[Stored data]
- Opening Delimiter -

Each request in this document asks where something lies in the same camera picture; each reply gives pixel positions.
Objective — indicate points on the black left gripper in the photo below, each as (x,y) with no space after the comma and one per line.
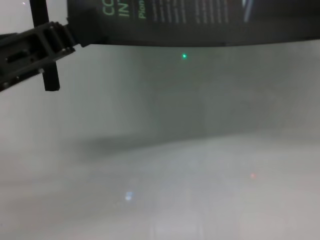
(25,55)

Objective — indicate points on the black company introduction poster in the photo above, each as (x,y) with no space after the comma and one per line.
(200,25)

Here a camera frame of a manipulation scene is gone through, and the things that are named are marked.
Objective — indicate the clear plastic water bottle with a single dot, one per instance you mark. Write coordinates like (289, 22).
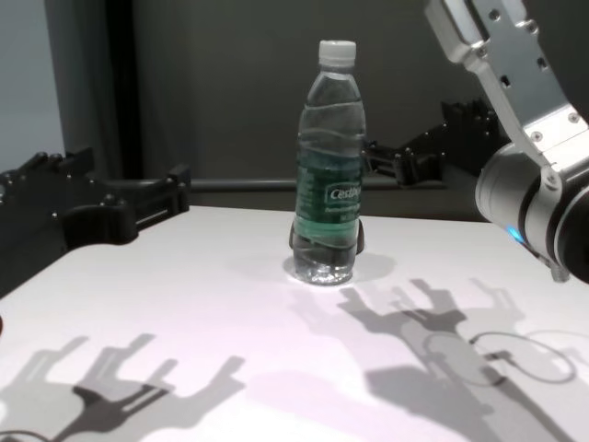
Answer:
(329, 138)

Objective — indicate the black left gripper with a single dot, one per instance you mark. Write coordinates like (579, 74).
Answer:
(55, 216)

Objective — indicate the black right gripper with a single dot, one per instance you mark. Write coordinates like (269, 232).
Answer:
(469, 147)

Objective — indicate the grey horizontal handrail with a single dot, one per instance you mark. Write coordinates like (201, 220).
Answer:
(239, 185)

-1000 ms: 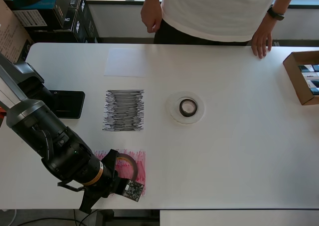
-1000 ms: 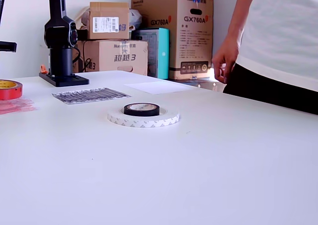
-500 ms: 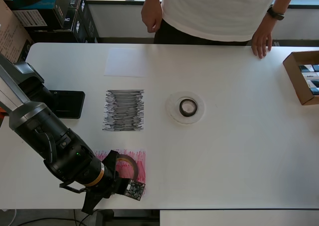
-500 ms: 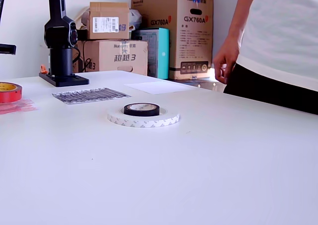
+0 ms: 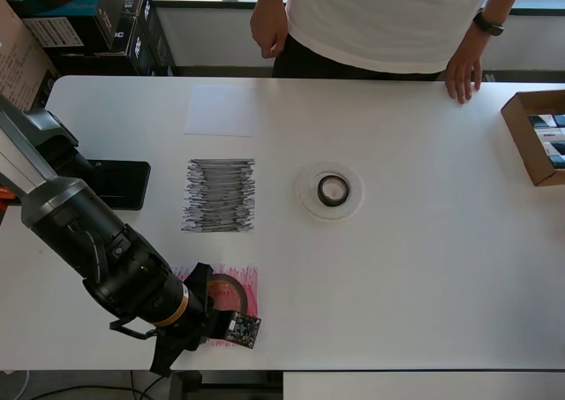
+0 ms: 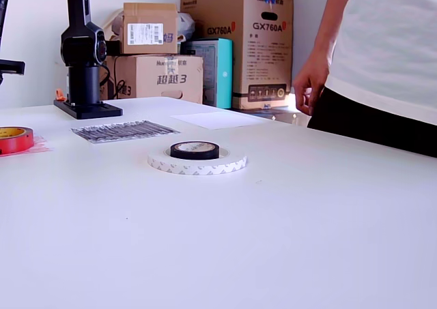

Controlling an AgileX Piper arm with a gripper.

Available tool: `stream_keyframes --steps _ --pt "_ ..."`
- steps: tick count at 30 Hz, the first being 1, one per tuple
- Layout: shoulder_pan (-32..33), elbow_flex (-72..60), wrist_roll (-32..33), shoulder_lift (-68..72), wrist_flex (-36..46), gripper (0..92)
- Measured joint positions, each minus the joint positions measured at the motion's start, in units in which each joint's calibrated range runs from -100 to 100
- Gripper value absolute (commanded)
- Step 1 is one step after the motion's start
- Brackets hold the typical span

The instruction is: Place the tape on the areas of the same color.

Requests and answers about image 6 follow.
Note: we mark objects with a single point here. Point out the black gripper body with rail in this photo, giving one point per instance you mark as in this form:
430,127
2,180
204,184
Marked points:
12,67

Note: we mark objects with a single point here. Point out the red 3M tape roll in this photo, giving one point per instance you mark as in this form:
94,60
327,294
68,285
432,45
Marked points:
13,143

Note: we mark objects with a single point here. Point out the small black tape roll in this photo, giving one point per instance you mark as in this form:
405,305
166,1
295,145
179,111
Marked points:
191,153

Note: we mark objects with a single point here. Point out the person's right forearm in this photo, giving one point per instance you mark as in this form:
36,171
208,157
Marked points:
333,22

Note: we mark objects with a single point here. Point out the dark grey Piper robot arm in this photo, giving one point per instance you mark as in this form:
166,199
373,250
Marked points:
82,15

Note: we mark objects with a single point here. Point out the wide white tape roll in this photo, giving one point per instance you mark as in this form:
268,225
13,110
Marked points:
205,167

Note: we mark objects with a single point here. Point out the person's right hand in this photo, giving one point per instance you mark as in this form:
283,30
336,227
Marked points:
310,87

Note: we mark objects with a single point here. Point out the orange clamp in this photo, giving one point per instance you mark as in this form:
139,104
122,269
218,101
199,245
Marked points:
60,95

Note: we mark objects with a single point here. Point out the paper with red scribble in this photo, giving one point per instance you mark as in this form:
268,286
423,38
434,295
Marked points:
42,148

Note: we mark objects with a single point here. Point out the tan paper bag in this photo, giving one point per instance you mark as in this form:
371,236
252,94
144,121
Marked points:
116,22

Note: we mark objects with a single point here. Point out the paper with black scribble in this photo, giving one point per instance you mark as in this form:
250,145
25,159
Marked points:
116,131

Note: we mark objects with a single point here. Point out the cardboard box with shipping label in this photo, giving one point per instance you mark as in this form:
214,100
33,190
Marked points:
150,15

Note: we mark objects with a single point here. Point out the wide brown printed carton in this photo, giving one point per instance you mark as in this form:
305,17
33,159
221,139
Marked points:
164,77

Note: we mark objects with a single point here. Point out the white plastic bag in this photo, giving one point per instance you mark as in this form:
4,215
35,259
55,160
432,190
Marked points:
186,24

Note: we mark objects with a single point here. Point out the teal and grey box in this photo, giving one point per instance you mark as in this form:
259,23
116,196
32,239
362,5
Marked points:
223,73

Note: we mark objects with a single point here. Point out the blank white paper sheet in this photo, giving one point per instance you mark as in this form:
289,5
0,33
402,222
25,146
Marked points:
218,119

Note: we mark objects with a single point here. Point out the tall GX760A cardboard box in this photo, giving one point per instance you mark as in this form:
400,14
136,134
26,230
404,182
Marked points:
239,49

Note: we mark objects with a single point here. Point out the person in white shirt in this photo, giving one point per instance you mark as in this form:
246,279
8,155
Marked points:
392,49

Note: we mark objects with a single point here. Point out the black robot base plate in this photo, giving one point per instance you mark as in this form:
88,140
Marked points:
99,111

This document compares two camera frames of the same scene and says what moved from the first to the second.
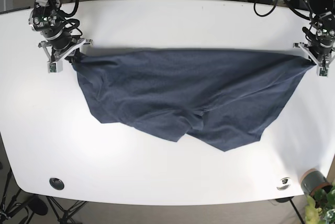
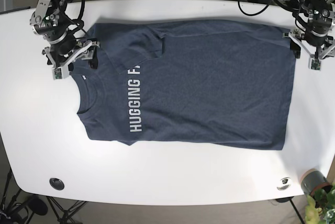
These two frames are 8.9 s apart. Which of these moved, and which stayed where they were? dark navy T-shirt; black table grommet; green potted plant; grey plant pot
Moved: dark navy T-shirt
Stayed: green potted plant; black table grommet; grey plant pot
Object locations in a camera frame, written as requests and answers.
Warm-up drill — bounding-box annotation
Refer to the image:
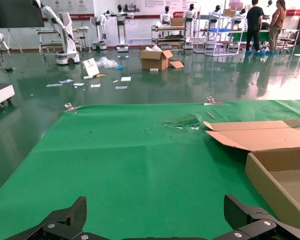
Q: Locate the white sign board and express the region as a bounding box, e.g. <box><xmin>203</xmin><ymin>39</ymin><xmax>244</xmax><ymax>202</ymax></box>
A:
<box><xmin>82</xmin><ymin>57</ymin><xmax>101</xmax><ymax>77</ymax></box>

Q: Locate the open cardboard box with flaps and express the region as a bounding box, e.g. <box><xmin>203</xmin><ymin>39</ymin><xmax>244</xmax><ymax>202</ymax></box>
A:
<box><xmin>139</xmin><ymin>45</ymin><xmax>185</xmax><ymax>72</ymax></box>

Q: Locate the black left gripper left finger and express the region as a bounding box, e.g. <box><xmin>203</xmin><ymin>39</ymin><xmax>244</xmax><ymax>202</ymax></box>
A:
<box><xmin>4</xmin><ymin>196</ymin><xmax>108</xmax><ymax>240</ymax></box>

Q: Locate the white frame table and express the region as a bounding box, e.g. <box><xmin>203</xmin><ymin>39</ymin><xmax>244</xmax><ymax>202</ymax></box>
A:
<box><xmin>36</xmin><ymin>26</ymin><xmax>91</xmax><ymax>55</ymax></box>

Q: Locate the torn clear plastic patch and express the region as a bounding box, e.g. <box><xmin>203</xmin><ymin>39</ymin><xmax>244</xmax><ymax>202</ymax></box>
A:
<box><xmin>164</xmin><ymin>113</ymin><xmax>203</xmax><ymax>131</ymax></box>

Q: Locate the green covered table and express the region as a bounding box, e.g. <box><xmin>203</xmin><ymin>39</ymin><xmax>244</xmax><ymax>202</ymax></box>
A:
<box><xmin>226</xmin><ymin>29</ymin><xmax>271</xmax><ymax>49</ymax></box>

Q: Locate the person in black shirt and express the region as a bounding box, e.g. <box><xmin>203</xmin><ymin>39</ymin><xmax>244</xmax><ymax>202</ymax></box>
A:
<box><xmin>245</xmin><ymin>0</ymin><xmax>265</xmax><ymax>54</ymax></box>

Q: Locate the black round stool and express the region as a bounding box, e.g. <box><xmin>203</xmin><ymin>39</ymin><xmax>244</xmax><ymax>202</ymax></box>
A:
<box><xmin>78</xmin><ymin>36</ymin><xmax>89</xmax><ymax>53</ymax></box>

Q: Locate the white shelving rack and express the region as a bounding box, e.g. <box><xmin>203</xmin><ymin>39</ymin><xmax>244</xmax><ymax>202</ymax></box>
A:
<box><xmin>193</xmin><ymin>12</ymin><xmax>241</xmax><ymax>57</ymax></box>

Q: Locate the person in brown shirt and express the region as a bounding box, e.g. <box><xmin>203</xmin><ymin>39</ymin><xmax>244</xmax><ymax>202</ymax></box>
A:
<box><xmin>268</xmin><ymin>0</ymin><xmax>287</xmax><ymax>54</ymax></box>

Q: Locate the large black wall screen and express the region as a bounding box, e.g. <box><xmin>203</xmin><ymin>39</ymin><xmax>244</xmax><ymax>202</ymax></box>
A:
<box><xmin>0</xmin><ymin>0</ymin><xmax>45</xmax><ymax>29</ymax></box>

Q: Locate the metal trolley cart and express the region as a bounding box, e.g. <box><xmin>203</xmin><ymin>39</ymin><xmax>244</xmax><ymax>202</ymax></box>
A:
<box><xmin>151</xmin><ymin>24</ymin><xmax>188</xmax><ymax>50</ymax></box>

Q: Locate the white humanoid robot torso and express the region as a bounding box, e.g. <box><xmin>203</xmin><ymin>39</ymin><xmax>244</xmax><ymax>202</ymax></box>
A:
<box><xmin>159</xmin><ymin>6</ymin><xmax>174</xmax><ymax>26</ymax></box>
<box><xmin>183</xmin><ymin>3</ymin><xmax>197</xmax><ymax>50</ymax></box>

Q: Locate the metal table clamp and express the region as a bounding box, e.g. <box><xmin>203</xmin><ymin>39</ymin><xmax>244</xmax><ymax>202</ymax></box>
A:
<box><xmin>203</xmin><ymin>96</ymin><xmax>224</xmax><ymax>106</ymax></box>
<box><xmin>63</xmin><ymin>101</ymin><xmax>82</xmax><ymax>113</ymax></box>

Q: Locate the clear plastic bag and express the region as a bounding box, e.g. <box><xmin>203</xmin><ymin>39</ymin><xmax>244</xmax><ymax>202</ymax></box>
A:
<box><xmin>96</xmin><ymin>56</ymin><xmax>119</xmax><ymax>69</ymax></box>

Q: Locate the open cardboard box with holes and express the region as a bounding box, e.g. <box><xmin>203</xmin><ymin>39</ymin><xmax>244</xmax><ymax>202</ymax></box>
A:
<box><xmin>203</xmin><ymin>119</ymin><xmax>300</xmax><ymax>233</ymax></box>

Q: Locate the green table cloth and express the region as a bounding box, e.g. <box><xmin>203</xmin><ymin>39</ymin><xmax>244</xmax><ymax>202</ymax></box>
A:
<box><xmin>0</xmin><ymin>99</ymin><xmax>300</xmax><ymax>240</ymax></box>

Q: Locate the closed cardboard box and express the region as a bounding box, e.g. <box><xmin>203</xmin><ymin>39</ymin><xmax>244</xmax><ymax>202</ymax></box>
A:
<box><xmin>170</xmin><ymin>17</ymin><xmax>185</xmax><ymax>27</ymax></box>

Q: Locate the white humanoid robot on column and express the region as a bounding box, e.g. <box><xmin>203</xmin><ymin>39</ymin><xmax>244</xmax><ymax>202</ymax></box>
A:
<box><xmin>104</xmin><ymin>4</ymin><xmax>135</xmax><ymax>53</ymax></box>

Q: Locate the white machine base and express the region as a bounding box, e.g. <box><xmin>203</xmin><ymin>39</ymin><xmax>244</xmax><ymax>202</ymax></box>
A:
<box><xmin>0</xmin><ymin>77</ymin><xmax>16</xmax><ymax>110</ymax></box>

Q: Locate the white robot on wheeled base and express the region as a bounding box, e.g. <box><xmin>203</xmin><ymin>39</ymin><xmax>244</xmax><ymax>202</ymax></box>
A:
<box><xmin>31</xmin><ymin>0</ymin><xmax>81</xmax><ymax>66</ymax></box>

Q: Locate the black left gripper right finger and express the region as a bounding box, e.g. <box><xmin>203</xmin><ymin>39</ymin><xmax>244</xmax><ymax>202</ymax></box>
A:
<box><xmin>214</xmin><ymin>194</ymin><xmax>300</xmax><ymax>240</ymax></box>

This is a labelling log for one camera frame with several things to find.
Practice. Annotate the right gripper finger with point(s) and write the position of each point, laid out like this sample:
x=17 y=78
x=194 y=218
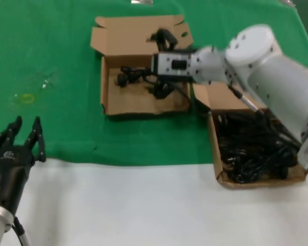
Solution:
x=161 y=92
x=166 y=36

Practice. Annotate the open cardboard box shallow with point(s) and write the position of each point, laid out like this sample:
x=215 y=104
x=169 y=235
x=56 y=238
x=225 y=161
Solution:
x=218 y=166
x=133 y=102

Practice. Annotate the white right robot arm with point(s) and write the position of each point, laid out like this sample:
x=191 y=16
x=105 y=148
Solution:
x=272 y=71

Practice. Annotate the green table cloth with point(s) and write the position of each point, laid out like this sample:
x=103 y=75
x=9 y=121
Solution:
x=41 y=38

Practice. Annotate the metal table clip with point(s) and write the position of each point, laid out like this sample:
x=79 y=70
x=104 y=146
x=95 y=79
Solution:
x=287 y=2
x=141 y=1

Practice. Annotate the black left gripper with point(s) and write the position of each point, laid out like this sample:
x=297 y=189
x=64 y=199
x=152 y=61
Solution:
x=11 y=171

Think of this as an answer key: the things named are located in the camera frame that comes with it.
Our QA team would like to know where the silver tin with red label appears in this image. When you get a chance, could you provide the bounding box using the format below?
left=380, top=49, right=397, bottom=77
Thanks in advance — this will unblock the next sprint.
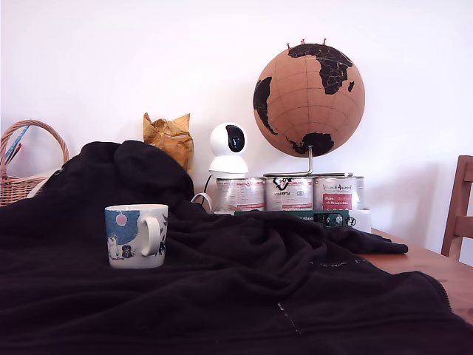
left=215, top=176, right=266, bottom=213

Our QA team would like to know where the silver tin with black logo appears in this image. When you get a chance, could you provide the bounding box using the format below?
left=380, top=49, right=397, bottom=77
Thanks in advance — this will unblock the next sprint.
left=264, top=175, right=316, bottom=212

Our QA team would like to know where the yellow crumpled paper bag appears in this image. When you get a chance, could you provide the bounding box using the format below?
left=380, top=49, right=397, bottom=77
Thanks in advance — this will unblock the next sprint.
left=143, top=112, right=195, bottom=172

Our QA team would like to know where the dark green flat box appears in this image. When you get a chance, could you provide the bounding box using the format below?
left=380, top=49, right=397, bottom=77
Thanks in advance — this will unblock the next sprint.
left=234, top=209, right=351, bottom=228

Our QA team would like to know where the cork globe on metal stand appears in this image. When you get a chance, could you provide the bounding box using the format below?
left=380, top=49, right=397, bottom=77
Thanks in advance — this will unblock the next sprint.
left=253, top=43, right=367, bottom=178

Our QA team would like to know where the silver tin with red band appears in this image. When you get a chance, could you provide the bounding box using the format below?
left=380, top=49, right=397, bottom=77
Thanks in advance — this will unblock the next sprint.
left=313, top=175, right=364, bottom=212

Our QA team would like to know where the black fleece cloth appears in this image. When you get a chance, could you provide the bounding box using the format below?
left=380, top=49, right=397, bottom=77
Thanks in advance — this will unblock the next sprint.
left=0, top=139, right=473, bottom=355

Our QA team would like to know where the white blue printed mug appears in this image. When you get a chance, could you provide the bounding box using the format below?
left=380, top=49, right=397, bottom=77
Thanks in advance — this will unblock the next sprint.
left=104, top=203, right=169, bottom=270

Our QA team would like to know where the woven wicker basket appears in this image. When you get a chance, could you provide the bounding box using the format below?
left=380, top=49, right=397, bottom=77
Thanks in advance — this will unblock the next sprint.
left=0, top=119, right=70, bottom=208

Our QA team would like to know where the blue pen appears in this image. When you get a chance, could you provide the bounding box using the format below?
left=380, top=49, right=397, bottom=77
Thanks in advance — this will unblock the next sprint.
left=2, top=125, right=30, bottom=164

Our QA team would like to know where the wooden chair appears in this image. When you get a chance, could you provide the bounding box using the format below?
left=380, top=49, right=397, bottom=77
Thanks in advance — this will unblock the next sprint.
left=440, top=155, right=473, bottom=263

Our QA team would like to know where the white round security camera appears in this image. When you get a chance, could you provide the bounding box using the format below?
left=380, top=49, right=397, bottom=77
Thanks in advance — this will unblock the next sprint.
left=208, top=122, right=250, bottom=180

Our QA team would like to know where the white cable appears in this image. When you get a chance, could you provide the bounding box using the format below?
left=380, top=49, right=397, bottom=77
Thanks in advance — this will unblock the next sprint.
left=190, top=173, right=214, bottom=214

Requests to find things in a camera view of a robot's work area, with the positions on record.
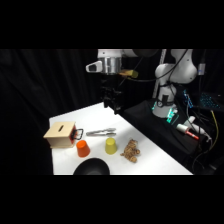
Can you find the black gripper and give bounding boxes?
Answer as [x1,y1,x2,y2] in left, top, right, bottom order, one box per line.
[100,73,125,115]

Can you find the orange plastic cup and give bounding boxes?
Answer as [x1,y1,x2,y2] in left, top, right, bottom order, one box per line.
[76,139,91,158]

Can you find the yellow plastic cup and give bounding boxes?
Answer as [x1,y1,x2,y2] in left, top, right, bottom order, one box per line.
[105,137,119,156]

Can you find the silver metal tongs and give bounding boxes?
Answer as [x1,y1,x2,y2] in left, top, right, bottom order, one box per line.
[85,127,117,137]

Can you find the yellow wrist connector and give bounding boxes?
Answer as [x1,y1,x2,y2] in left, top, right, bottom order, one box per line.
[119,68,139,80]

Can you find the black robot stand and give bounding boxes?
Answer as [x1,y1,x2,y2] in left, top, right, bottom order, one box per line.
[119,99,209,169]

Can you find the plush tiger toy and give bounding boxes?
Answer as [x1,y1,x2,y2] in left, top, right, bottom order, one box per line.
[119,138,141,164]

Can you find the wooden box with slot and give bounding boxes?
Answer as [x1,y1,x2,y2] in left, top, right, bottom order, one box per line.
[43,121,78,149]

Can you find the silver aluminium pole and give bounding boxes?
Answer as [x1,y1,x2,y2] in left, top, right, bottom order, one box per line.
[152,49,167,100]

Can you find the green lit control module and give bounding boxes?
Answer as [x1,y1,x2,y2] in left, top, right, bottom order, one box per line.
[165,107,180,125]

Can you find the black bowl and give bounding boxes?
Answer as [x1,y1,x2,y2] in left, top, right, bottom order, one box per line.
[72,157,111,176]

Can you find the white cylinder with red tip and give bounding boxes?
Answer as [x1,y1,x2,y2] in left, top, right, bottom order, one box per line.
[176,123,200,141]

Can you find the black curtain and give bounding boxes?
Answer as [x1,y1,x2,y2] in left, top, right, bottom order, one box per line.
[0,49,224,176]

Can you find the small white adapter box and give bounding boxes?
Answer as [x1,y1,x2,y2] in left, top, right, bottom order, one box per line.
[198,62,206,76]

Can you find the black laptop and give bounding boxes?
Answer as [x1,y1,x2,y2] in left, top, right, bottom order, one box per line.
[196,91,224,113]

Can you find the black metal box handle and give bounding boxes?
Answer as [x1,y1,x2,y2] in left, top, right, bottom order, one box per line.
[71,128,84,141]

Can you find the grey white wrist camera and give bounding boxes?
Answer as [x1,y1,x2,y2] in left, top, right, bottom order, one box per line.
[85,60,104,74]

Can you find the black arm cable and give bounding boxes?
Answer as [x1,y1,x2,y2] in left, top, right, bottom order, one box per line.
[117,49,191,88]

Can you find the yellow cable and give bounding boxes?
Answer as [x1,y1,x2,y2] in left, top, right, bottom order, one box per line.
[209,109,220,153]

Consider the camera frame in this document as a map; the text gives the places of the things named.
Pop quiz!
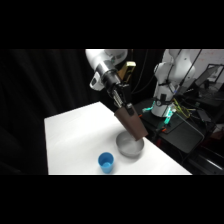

- Closing Delimiter -

Search the entries above for the string "answers". Copy each line in which it appears.

### Output below
Requests and answers about image 6 follow.
Object locations in a camera frame, written as requests and answers.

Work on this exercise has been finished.